What is being asked -> Go through the entries below from the first line and transcribe each one exactly, ending with the line that contains "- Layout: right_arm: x".
Excerpted data START
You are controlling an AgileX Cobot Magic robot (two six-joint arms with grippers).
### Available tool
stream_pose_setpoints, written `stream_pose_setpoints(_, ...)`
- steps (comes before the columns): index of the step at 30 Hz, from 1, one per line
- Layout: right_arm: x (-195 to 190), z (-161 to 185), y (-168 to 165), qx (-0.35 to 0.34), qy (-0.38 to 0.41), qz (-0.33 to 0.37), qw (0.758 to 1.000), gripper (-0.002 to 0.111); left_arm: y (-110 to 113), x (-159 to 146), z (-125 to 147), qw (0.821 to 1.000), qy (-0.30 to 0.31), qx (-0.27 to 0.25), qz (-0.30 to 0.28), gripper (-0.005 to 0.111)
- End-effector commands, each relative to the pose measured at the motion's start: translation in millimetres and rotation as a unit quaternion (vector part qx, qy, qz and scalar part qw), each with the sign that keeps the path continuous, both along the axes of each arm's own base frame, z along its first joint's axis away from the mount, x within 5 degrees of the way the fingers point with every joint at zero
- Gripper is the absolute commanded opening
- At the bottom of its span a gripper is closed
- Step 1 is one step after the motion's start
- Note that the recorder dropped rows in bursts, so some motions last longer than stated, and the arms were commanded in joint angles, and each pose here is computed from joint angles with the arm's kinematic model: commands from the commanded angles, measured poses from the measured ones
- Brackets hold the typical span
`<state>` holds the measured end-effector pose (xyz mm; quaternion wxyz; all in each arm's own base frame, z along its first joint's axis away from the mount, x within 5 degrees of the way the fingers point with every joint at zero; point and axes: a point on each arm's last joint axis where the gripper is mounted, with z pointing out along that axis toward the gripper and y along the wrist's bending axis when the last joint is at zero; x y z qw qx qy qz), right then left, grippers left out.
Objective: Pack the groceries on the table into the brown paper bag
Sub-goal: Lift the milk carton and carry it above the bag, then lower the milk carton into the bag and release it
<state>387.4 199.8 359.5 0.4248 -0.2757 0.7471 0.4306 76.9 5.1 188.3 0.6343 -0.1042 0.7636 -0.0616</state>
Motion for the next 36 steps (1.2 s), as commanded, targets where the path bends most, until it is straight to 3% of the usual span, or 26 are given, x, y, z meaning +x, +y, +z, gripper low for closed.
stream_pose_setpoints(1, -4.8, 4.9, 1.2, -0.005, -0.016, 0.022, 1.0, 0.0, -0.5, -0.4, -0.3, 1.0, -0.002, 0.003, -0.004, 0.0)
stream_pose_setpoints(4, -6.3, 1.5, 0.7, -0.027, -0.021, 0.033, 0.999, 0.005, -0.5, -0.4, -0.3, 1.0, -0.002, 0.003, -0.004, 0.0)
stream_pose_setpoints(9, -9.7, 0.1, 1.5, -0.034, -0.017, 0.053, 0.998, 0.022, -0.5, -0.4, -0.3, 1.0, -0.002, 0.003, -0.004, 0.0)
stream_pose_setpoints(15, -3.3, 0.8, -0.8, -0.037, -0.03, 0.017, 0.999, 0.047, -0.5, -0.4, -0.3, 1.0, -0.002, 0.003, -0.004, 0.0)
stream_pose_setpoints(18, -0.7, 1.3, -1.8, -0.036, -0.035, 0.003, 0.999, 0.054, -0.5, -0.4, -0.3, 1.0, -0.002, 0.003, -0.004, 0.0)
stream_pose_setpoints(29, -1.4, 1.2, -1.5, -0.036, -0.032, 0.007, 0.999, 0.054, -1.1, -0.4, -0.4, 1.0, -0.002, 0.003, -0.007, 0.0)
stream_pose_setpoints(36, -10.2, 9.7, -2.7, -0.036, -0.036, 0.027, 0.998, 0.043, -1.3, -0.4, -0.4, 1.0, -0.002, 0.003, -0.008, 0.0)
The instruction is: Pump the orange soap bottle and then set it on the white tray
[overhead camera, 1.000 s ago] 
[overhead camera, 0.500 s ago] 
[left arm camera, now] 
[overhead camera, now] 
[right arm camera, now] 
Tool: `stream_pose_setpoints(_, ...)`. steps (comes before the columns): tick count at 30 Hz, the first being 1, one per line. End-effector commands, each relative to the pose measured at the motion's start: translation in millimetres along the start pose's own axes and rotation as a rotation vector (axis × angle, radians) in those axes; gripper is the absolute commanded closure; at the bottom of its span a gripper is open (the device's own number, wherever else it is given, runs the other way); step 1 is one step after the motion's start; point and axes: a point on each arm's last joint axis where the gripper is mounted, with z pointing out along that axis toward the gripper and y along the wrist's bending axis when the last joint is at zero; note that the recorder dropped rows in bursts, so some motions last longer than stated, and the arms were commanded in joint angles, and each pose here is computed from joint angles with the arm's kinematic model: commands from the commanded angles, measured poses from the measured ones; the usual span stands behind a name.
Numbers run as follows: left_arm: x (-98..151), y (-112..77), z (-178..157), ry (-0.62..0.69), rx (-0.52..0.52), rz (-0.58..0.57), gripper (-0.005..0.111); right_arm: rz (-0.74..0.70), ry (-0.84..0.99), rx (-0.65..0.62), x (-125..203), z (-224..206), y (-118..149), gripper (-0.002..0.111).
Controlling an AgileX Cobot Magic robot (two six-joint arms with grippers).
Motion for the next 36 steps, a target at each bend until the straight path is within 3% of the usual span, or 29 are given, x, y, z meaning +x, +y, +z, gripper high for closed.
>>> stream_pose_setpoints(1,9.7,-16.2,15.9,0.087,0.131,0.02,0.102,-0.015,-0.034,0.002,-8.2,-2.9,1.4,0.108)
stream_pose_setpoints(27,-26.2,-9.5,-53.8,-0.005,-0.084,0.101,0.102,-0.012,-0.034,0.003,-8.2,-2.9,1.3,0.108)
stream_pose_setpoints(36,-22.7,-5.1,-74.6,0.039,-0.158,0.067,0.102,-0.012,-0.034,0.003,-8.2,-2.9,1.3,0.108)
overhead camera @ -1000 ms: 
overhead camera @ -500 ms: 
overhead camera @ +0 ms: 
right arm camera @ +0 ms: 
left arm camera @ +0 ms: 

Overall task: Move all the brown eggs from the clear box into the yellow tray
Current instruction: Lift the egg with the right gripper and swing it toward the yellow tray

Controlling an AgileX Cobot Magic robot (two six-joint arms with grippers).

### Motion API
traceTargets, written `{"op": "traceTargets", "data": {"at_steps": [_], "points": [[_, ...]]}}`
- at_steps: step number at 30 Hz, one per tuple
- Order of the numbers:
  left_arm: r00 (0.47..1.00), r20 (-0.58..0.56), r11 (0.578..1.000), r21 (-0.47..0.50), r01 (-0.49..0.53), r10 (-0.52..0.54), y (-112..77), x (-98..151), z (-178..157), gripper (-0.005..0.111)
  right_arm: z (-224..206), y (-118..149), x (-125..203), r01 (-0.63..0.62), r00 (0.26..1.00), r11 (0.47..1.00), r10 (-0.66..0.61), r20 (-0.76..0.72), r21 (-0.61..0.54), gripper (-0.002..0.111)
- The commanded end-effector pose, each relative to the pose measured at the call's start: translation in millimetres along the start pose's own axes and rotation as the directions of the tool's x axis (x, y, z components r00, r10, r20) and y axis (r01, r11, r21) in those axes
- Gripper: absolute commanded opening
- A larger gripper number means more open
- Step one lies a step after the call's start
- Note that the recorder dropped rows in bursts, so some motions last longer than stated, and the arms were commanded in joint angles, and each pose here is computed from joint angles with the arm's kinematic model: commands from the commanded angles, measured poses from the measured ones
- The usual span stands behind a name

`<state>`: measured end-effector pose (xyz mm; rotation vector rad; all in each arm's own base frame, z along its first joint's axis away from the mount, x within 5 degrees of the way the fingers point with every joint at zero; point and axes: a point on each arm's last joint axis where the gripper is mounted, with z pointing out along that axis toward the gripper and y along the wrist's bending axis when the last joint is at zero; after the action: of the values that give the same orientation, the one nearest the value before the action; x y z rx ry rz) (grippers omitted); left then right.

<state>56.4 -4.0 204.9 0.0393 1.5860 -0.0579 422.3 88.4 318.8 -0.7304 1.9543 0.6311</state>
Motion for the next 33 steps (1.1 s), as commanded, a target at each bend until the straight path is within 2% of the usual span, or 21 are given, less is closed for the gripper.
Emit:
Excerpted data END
Written response ->
You are controlling an AgileX Cobot Magic robot (two six-joint arms with grippers).
### Available tool
stream_pose_setpoints, written `stream_pose_setpoints(_, ...)`
- steps (comes before the columns): index of the step at 30 Hz, from 1, one per line
- Layout: right_arm: x (-195 to 190), z (-161 to 185), y (-168 to 165), qx (-0.35 to 0.34), qy (-0.38 to 0.41), qz (-0.33 to 0.37), qw (0.758 to 1.000), gripper (-0.002 to 0.111); left_arm: y (-110 to 113), x (-159 to 146), z (-125 to 147), qw (0.821 to 1.000), qy (-0.30 to 0.31), qx (-0.27 to 0.25), qz (-0.30 to 0.28), gripper (-0.005 to 0.111)

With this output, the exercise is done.